Una sontuosa “origin story” questa “Cruella” (2021, in Italia “Crudelia”) per la regia dell’australiano Craig Gilliespie (“Mr. Woodcock”, “Tonya”), nelle sale nazionali attualmente in testa al box-office.

La storia è quella dell’infanzia e della giovinezza della malefica Crudelia De vil (ossia Diavolo, ma da noi divenuta Demon, quella che nella “Carica dei 101”, tratto dal romanzo della scrittrice inglese Diode Smith, rapisce i cuccioli di dalmata per farsene una pelliccia), adolescente geniale dalla capigliatura black and white, aspirante ad acclamata stilista, ma rimasta orfana costretta ad unirsi a due piccoli ladri che la introducono nel mondo della microcriminalità.

Obbligata per sopravvivere a svolgere umili lavori, sarà baciata dalla fortuna a seguito dell’incontro casuale con la crudelissima, perfida, Baronessa (vera malvagia del film), osannata regina di moda e di memorabili feste, con la quale (sempre costantemente umiliata) potrà sbrigliare il suo genio artistico, al punto da insidiare l’incontrastato regno della monarca assoluta della moda nella Londra punk degli anni ‘70.

Strabiliante agnizione e ripetuti colpi di scena conducono alla chiusa che vedrà Crudelia trionfatrice, mentre la malvagia Baronessa finirà detronizzata e destinata all’onta delle patrie galere per via di un periglioso e ingegnoso tranello teso dalla giovane rivale.
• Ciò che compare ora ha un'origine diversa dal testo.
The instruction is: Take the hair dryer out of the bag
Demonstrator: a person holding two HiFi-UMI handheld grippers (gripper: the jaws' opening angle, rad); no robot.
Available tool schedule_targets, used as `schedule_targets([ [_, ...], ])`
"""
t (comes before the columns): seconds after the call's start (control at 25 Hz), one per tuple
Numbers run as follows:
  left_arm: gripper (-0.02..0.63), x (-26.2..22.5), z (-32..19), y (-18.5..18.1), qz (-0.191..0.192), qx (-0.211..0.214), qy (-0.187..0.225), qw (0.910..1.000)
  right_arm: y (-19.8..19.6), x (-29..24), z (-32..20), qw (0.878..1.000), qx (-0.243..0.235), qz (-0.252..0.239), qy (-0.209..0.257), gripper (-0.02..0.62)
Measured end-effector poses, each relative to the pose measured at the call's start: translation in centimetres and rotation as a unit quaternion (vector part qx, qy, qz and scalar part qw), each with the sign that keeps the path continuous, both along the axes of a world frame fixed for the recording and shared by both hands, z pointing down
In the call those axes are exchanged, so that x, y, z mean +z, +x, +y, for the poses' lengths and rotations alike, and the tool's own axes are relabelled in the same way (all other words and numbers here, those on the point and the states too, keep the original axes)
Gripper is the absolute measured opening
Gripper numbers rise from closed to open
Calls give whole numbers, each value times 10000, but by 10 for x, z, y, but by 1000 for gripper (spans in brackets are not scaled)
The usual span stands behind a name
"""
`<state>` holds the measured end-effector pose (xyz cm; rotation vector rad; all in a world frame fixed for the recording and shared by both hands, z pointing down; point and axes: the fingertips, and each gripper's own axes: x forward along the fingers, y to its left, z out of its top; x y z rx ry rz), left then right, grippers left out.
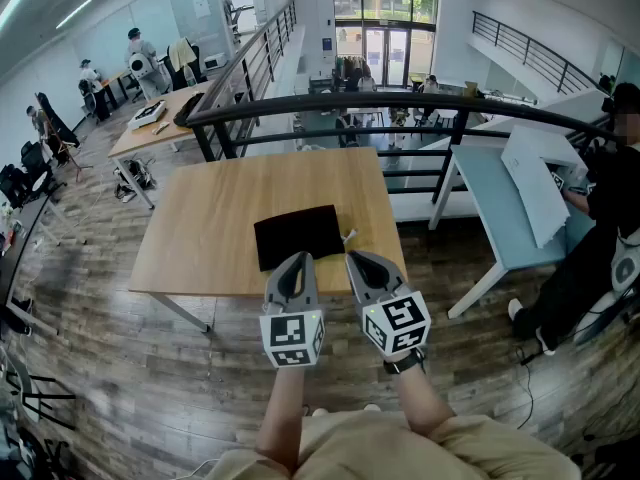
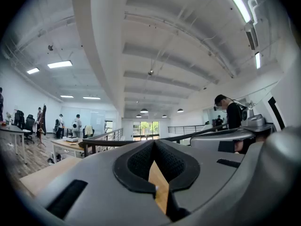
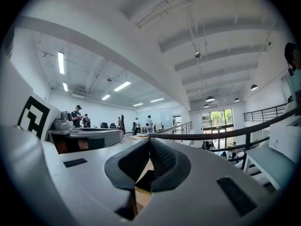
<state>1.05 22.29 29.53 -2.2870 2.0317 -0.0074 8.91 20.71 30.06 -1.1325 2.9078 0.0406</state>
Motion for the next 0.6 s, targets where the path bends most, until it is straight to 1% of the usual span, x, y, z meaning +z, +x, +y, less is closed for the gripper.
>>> schedule_targets([
  [0.24, 14, 9, 7, 14, 51, -21, -41, 10000, 16, 8, 9, 10000, -21, -29, -22, 12],
  [0.4, 14, 8, 13, 27, 60, -37, -50, 10000, 30, 8, 16, 9997, -49, -227, -74, 12],
  [0.6, 14, 13, 18, 53, 71, -12, -96, 9999, 56, 13, 23, 9996, -21, -250, -135, 12],
])
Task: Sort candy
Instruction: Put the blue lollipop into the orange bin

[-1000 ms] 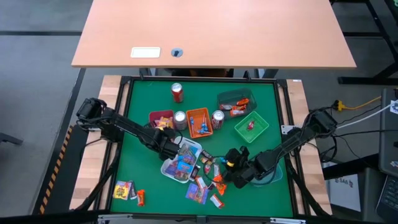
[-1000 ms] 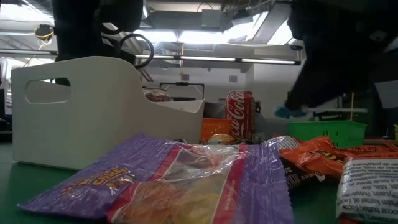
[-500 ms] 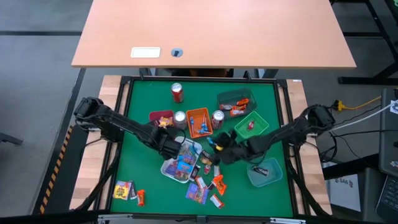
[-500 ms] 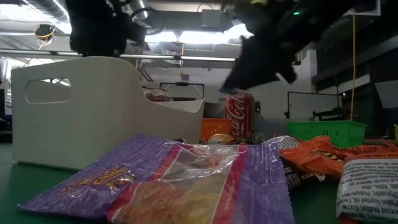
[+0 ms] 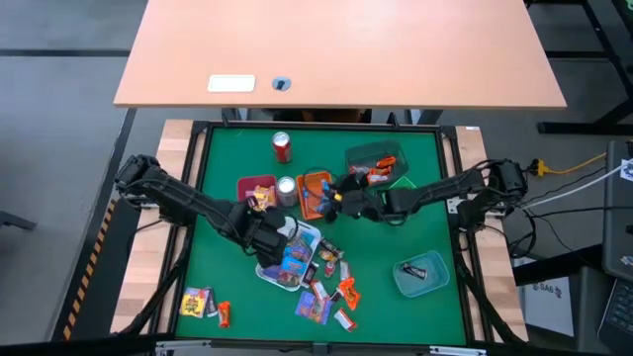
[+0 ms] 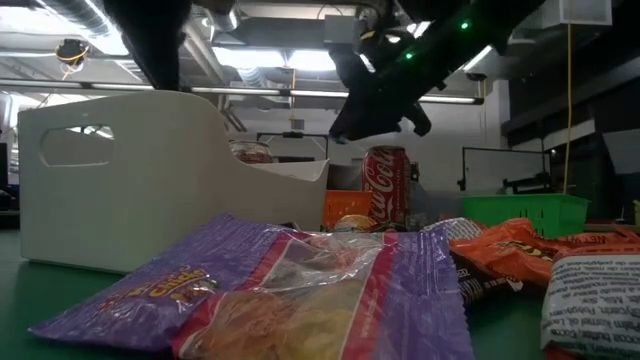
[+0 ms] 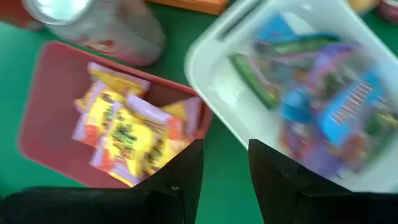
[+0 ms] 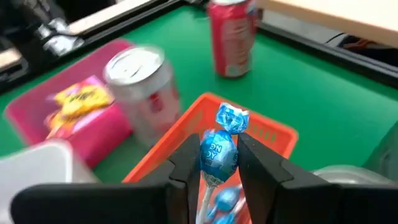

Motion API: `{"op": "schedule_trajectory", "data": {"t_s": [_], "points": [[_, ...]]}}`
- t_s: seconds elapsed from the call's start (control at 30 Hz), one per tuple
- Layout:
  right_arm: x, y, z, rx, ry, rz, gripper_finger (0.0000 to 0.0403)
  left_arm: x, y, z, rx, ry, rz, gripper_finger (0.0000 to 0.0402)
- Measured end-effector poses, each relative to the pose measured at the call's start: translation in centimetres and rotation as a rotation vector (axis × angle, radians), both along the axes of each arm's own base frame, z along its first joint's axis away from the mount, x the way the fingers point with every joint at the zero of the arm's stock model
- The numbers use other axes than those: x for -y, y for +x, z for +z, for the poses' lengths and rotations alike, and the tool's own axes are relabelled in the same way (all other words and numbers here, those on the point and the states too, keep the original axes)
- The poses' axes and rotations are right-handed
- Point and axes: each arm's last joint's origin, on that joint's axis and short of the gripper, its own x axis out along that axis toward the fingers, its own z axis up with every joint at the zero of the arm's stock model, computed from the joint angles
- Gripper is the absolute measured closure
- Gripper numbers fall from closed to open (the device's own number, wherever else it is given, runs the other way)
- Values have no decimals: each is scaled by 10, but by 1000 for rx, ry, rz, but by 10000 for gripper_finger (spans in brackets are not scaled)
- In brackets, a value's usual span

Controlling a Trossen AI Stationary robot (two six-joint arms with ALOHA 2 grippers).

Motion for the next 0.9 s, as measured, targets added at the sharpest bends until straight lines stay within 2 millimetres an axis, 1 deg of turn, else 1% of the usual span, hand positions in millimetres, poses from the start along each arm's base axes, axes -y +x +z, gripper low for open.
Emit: {"op": "schedule_trajectory", "data": {"t_s": [0.13,0.27,0.37,0.53,0.63,0.9], "points": [[13,1,1,15,13,-43,312,17,-4,3,-7,-79,-53,282],[21,2,0,43,96,-35,312,34,-12,2,-46,-181,-78,282],[24,2,0,56,146,-27,312,49,-20,2,-74,-248,-89,282],[23,3,0,59,153,-20,308,74,-36,2,-102,-312,-84,282],[23,3,0,60,151,-18,291,86,-46,2,-132,-362,-66,282],[23,3,0,61,150,-19,221,110,-68,2,-155,-413,45,282]]}}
Scontro-incontro di due star del cinema contemporaneo, Emma Stone (nei doppi panni calzanti di Estella-Crudelia) ed Emma Thompson in quelli della malvagia Baronessa, un po’ troppo costruita sul personaggio della Miranda-Meryl Streep del “Diavolo veste Prada”, ma d’incomparabile efficacia.

Straordinari gli abbaglianti costumi che mettono una seria ipoteca agli Oscar 2022, la scenografia e il trucco e parrucco.

Girato con grande dispendio di mezzi e denaro (è costato 200.000.000 di dollari), il live-action già annunciato dalla Disney nel 2011, dopo una serie di controversie, ha iniziato le riprese a Londra nell’agosto del 2019 dove si sono concluse nel mese di novembre (il ritardo della distribuzione è dovuto alla pandemia Covid, ma il film è uscito in contemporanea anche sulla piattaforma streaming Disney+).

La ridondante colonna sonora, a tratti anche volutamente incongrua, contiene molte hit degli anni ‘70 ed altri successi internazionali, tra cui l’indimenticabile “Smile” di Charlie Chaplin.

La Disney ha annunciato che è già in lavorazione con un sequel.